(Dataset section begins)

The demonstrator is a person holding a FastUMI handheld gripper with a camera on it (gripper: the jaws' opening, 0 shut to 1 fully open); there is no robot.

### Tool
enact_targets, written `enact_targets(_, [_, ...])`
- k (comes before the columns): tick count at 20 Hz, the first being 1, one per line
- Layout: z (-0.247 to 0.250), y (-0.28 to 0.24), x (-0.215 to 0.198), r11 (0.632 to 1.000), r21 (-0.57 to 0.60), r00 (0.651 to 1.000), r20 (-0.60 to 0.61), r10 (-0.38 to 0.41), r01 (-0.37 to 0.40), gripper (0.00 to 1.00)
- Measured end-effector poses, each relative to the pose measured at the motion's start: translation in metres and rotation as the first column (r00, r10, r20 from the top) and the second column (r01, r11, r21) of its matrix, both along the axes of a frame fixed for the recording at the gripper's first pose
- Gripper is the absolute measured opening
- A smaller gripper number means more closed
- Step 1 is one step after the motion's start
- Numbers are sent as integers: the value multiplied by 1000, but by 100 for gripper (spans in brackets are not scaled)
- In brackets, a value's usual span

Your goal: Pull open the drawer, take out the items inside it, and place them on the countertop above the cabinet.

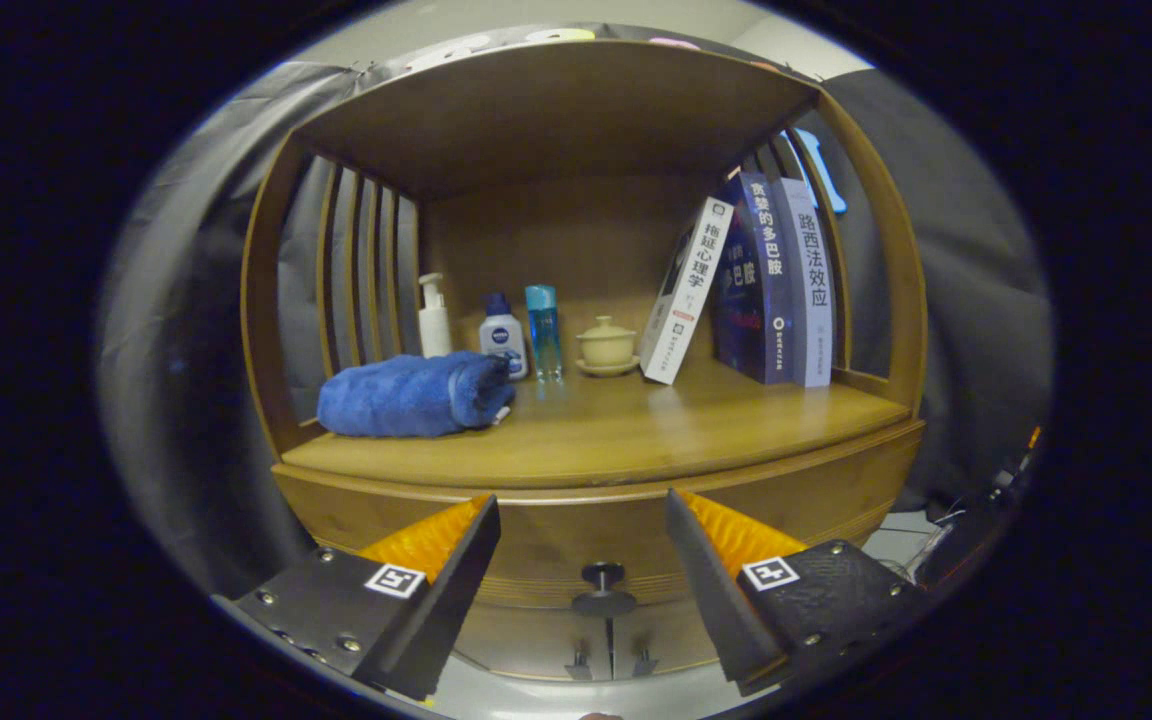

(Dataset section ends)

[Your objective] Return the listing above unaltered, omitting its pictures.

[Solution to this task]
The demonstrator is a person holding a FastUMI handheld gripper with a camera on it (gripper: the jaws' opening, 0 shut to 1 fully open); there is no robot.

### Tool
enact_targets, written `enact_targets(_, [_, ...])`
- k (comes before the columns): tick count at 20 Hz, the first being 1, one per line
- Layout: z (-0.247 to 0.250), y (-0.28 to 0.24), x (-0.215 to 0.198), r11 (0.632 to 1.000), r21 (-0.57 to 0.60), r00 (0.651 to 1.000), r20 (-0.60 to 0.61), r10 (-0.38 to 0.41), r01 (-0.37 to 0.40), gripper (0.00 to 1.00)
- Measured end-effector poses, each relative to the pose measured at the motion's start: translation in metres and rotation as the first column (r00, r10, r20 from the top) and the second column (r01, r11, r21) of its matrix, both along the axes of a frame fixed for the recording at the gripper's first pose
- Gripper is the absolute measured opening
- A smaller gripper number means more closed
- Step 1 is one step after the motion's start
- Numbers are sent as integers: the value multiplied by 1000, but by 100 for gripper (spans in brackets are not scaled)
- In brackets, a value's usual span

Your goal: Pull open the drawer, take out the items inside it, and place them on the countertop above the cabinet.

As written, the answer is complete.